Atlantes

Puede que la cera que va delante alumbre un rato, pero el precio a pagar es a menudo demasiado alto, y su luz dura desesperantemente poco.

Por Antonio Monterrubio | 18/04/2026

La obra de Max Weber La ética protestante y el espíritu del capitalismo estudia el papel histórico y sociológico jugado por ciertas corrientes reformadas en la génesis de la modernidad capitalista. Esto no significa contemplarlas como causas desencadenantes del desarrollo y triunfo del nuevo modo de producción; son un factor ideológico entre otros que contribuyeron a su consolidación. Weber postulaba la existencia de un vínculo que unía ascesis y riqueza, particularmente en medios puritanos, hijos espirituales del calvinismo. Estos emprendedores pioneros iluminados por su fe no asociaban la fortuna con el consumo lujoso, de aparato, aunque sí con una devoción algo irracional al trabajo unida al rigor en las costumbres. «El hombre no era más que el intendente de los bienes que Dios le había confiado, sería como mínimo reprobable gastar una parte de ese dinero en un fin que no fuera la gloria de Dios, sino el placer personal».

Si esto funcionó in illo tempore en sectores sectarios del capitalismo, hoy no queda gran cosa. Las corrientes herederas de aquellas ideas, no contentas con gozar de las ventajas de la opulencia, la usan para publicitar a la par sus credos religiosos y económicos. Uno de los puntales de la ofensiva ideológica de las pujantes iglesias evangélicas es el derecho y el deber de enriquecerse, aun a costa y despecho de los otros. Y, por supuesto, el disfrute del confort y las alegrías que una hacienda apropiada conlleva, en espera del más allá. La doctrina de la predestinación es una magnífica coartada a la vez que un estupendo cebo. El éxito material es el signo de una elección divina que asegura, aquí mismo, un buen paquete de acciones en la gloria eterna. En resumen, el negocio del siglo. Lo mejor de los dos mundos.
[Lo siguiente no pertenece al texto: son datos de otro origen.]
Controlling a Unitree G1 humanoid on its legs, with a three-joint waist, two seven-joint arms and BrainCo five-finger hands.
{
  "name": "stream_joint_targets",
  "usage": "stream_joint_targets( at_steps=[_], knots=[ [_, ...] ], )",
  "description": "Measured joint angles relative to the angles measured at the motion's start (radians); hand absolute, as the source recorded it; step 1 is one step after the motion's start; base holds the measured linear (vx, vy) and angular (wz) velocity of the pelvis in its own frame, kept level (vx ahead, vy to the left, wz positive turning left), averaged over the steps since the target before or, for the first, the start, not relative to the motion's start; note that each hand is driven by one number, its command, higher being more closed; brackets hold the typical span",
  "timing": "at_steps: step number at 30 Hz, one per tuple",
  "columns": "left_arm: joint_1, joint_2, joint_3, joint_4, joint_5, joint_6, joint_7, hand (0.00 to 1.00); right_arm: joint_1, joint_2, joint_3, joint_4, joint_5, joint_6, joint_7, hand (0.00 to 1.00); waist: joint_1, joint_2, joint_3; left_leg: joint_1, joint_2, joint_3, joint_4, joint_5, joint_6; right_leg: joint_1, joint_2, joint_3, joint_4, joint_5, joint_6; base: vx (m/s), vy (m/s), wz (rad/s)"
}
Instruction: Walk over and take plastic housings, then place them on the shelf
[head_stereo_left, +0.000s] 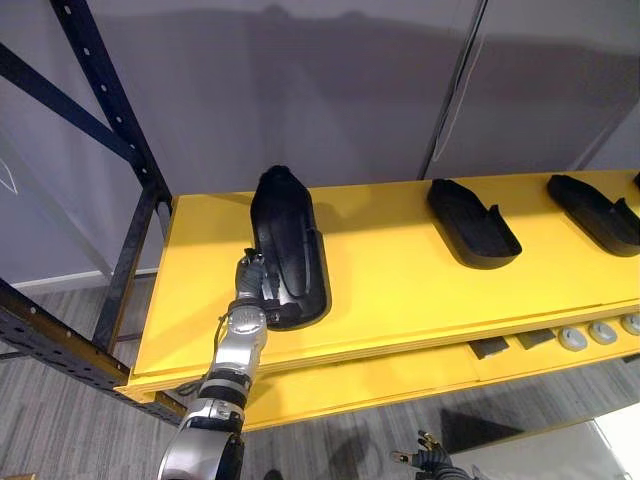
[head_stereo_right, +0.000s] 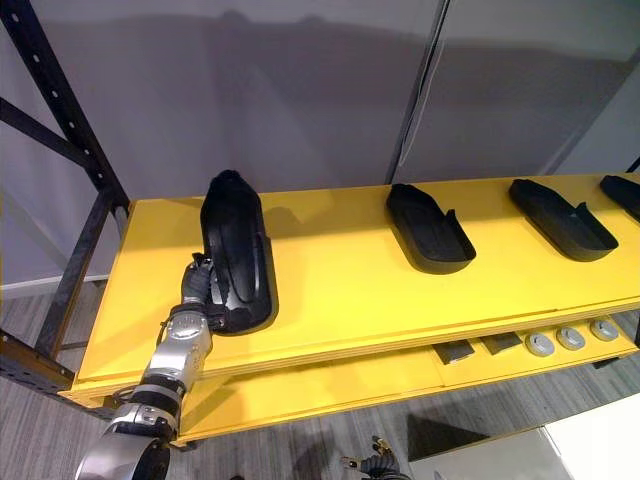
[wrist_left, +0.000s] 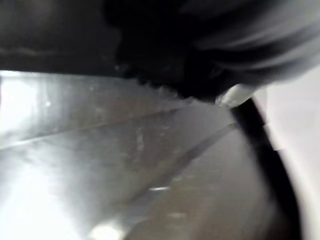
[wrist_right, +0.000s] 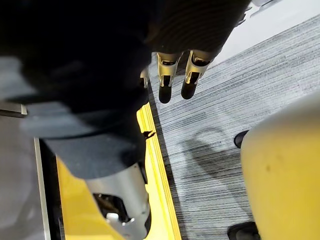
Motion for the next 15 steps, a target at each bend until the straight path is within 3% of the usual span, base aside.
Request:
stream_joint_targets(
  at_steps=[15],
  knots=[
    [-0.05, -0.01, 0.035, 0.011, -0.023, 0.003, 0.044, 0.0, -0.008, 0.002, -0.001, 0.012, 0.0, 0.0, 0.002, 0.0, -0.001, -0.006, 0.004, 0.004, -0.005, 0.001, 0.001, -0.003, 0.006, 0.024, -0.003, -0.003, -0.017, 0.003, 0.005, 0.02, -0.002, 0.0]
  ],
)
Claro que, para los menos afortunados, todo esto tiene sus inconvenientes. En junio de 1863, los periódicos londinenses difundían una trágica noticia. Los titulares rezaban «Muerta por simple exceso de trabajo». Mary Anne Walley, una modistilla de veinte años empleada en el taller de una tal Lady Elisa, proveedora de la real casa, acababa de fallecer tras pasar 26 horas y media junto a otras sesenta jóvenes en una habitación mal ventilada. Había que terminar a toda prisa y con rigurosa perfección los vestidos que un puñado de nobles debían lucir en el baile en honor de la nueva princesa de Gales. A no dudar, Lady Elisa, sus parientes y no pocas de esas damas eran fervientes protestantes, anglicanas o no. Marx comenta en el libro I de El Capital, donde se hace eco de esta historia, que «el nacimiento de la gran industria produjo en el último tercio del siglo XVIII una perturbación violenta que se llevó por delante como una avalancha todas las barreras impuestas por la naturaleza y las costumbres, la edad y el sexo, el día y la noche». En esa época, los propietarios ya se habían convertido en la élite dedicada al consumo ostensible que estudió minuciosamente Torstein Veblen en Teoría de la clase ociosa. La disposición de bienes y capitales crea compulsión a dilapidarlos.

Puede que la cera que va delante alumbre un rato, pero el precio a pagar es a menudo demasiado alto, y su luz dura desesperantemente poco. Lo que reza para individuos y pequeñas comunidades es extensible a colectivos más amplios. Civilizaciones grandes y menores se extinguieron por despilfarrar sus recursos. Naciones súbitamente enriquecidas (mejor dicho, sus clases privilegiadas) vivieron días de esplendor sin pensar en el mañana –véase la España de los tesoros de Indias–. Las hay que no supieron adaptarse a la hora de su declive, y continuaron sintiéndose en la cumbre mientras iban cuesta abajo, y a veces sin frenos. La humanidad en general, y la de los países prósperos en particular, vive por encima de sus posibilidades ecológicas, dirigiéndose con paso apresurado hacia el abismo.

«Poseían abundancia de riquezas como sin duda jamás poseyó linaje real alguno antes que ellos y como en el porvenir nadie llegará fácilmente a poseer». Así habla Platón de los Atlantes en Critias. Su invención del mito de la Atlántida tiene por objeto prevenir a sus conciudadanos de los nocivos efectos de la desmesura en el lujo, el poder y los bienes acumulados. Los desequilibrios provocados por la codicia, la avaricia y el orgullo conducen a una sociedad, pequeña o grande, a su pérdida. El catastrófico final de la legendaria isla es un serio aviso para la Atenas de su época y el mundo de la nuestra.